Depuis son retour à la Maison-Blanche, Donald Trump a multiplié les initiatives pour mettre fin au conflit entre la Russie et l’Ukraine. Son administration a organisé des rencontres diplomatiques inédites, notamment une réunion trilatérale à Abu Dhabi ce week-end réunissant des représentants américains, ukrainiens et russes. Le président américain a également dépêché ses envoyés spéciaux Steve Witkoff et son gendre Jared Kushner pour négocier directement avec Volodymyr Zelensky. Ces tractations ont pris un tour controversé ce mardi 27 janvier avec la publication d’un article du Financial Times que la Maison-Blanche a immédiatement contesté.
Le Financial Times affirme que Washington exige des concessions territoriales de Kiev
Le quotidien britannique, citant huit sources proches des négociations, soutient que l’administration Trump aurait signifié à Kiev que les garanties de sécurité américaines dépendent de l’acceptation préalable d’un accord de paix. Cet accord impliquerait vraisemblablement que l’Ukraine cède la région du Donbass à la Russie.
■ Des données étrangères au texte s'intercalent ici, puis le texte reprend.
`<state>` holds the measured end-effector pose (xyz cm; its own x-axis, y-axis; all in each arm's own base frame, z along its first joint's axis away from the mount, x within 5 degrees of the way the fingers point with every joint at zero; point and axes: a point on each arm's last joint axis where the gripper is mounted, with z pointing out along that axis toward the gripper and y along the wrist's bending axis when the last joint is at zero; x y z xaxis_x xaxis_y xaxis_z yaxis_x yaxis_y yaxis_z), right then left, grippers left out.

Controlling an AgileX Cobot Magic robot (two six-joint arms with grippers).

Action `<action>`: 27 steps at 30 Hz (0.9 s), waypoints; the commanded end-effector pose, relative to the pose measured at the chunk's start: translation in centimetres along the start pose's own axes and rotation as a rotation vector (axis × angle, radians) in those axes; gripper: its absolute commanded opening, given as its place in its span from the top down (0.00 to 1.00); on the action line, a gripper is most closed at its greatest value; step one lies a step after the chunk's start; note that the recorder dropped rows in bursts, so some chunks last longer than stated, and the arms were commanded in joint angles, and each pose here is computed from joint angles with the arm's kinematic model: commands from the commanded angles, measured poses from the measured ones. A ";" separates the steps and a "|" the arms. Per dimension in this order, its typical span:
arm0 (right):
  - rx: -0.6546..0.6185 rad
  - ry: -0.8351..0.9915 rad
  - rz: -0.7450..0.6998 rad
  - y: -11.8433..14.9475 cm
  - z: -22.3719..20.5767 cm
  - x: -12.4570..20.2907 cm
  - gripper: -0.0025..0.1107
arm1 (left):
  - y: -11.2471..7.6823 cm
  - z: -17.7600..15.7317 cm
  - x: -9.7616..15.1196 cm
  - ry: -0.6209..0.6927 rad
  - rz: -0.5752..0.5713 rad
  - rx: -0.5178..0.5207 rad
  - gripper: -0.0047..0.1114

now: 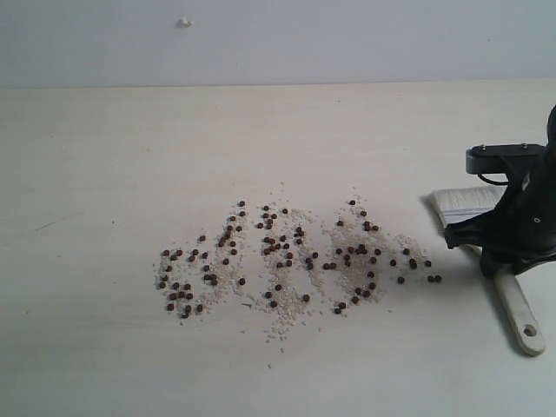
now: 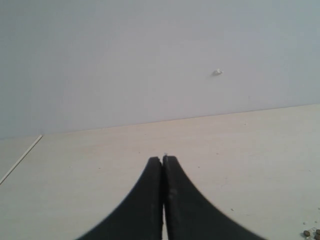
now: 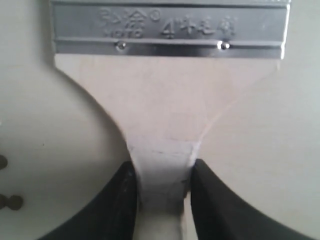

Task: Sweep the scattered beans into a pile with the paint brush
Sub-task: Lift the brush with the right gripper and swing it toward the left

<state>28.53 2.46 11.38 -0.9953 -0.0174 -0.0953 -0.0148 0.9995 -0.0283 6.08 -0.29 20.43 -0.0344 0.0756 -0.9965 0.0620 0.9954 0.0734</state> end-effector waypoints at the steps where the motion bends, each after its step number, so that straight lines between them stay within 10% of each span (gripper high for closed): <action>1: 0.018 0.039 -0.065 -0.3 -2.0 -0.1 0.98 | 0.0 0.0 0.1 0.001 -0.006 -0.001 0.96; 27: -0.097 0.046 -0.228 0.1 -11.4 2.8 0.98 | 0.0 0.0 0.1 0.001 -0.006 -0.001 0.96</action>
<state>24.77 2.72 21.98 -0.9728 -0.2253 -0.0540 -0.2269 0.9736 0.0257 6.08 -0.29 20.43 -0.0344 0.0756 -0.9965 0.0620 0.9954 0.0734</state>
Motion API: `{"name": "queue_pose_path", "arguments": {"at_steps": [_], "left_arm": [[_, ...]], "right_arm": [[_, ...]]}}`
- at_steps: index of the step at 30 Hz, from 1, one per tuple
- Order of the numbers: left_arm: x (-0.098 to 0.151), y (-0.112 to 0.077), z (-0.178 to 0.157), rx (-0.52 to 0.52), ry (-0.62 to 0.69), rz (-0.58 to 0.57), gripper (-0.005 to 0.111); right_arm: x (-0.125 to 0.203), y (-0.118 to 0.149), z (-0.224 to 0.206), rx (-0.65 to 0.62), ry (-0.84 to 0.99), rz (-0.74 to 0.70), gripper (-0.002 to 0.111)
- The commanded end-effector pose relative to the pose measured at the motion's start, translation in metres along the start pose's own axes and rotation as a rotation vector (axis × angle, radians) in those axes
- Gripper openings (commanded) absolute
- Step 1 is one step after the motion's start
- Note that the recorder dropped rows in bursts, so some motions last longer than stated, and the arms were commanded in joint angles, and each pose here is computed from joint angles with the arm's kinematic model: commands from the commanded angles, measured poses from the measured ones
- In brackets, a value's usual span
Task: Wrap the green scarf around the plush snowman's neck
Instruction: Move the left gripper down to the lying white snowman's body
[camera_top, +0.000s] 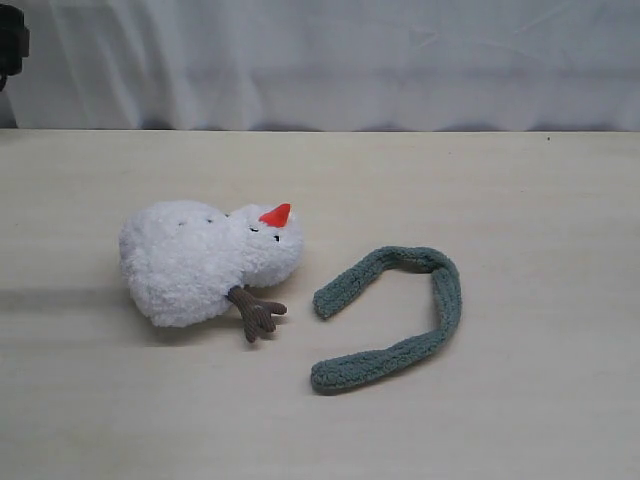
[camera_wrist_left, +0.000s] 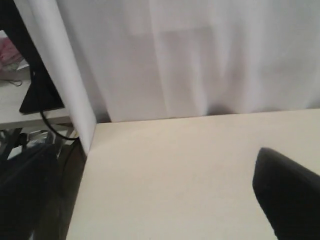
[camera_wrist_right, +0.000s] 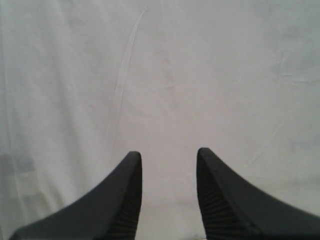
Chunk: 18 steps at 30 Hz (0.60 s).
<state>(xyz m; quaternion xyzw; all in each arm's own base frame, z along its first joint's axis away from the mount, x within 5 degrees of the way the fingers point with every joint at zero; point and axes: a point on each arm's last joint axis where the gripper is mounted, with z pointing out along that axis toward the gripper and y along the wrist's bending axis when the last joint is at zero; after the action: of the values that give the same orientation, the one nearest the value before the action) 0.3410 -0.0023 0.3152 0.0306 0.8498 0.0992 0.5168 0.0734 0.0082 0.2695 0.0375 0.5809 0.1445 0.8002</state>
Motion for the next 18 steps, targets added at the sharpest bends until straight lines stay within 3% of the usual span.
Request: {"name": "queue_pose_path", "arguments": {"at_steps": [1, 3, 5, 9, 14, 16, 17, 18], "left_arm": [[-0.001, 0.002, 0.014, -0.043, 0.142, 0.034, 0.089], [0.000, 0.000, 0.021, -0.029, 0.191, 0.058, 0.076], [0.003, -0.007, 0.027, 0.048, 0.218, 0.103, 0.063], [0.008, -0.029, 0.027, 0.299, 0.219, 0.285, 0.051], [0.017, -0.055, 0.011, 0.703, 0.188, 0.598, 0.050], [0.022, -0.067, 0.000, 0.884, 0.139, 0.785, 0.054], [0.029, -0.076, -0.009, 1.014, 0.121, 0.953, 0.062], [0.030, -0.081, -0.012, 1.043, 0.113, 1.025, 0.065]], "right_arm": [[0.001, 0.000, 0.001, 0.005, 0.014, 0.002, 0.036], [0.001, 0.000, 0.001, 0.005, 0.014, 0.002, 0.036], [0.001, 0.000, 0.001, 0.005, 0.014, 0.002, 0.036], [0.001, 0.000, 0.001, 0.005, 0.014, 0.002, 0.036], [0.001, 0.000, 0.001, 0.005, 0.015, 0.002, 0.036], [0.001, 0.000, 0.001, 0.005, 0.015, 0.002, 0.036], [0.001, 0.000, 0.001, 0.005, 0.015, 0.002, 0.036], [0.001, 0.000, 0.001, 0.005, 0.017, 0.002, 0.036]]}}
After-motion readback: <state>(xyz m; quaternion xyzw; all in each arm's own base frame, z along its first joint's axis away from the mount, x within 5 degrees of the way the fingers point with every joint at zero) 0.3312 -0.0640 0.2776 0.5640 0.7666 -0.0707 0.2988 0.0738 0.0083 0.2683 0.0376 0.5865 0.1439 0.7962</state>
Toujours selon le FT, Washington aurait proposé d’augmenter ses livraisons d’armements pour renforcer l’armée ukrainienne en temps de paix, si Kiev acceptait de retirer ses troupes des zones qu’elle contrôle encore dans l’est du pays. Des responsables cités par le journal évoquent des engagements américains qui pourraient « refléter » l’article 5 du traité de l’OTAN sur la défense collective. Le Financial Times note toutefois que cette promesse apparaît « trop vague » aux yeux de certains observateurs. Les négociateurs américains auraient par ailleurs prévenu que cette offre ne resterait pas éternellement sur la table.
La Maison-Blanche rejette catégoriquement les affirmations du journal britannique
Anna Kelly, porte-parole adjointe de la Maison-Blanche, a qualifié ces informations de « totalement fausses ». Elle a déploré que le Financial Times permette à des « acteurs malveillants de mentir anonymement pour saboter le processus de paix », estimant que les négociations se trouvent dans une « phase positive » après la rencontre d’Abu Dhabi. Une source proche de la position américaine a également assuré au journal que Washington « n’essaie pas de forcer des concessions territoriales à l’Ukraine », précisant que d’éventuelles garanties de sécurité dépendraient de l’accord des deux parties au conflit.
Du côté ukrainien, l’incertitude semble persister. Un haut responsable cité par le Financial Times a confié que Kiev doute de plus en plus de la volonté réelle de Washington à s’engager sur des garanties contraignantes, observant que les États-Unis « s’arrêtent à chaque fois que les garanties de sécurité peuvent être signées ». Le président Zelensky maintient que l’intégrité territoriale de son pays doit être respectée dans tout accord de paix, tout en ayant récemment évoqué la possibilité de renoncer à l’adhésion à l’OTAN en échange de protections solides.
Les prochaines négociations prévues le 1er février à Abu Dhabi devraient permettre d’éclaircir les positions de chaque partie sur ces questions territoriales qui alimentent les tensions entre les différents protagonistes.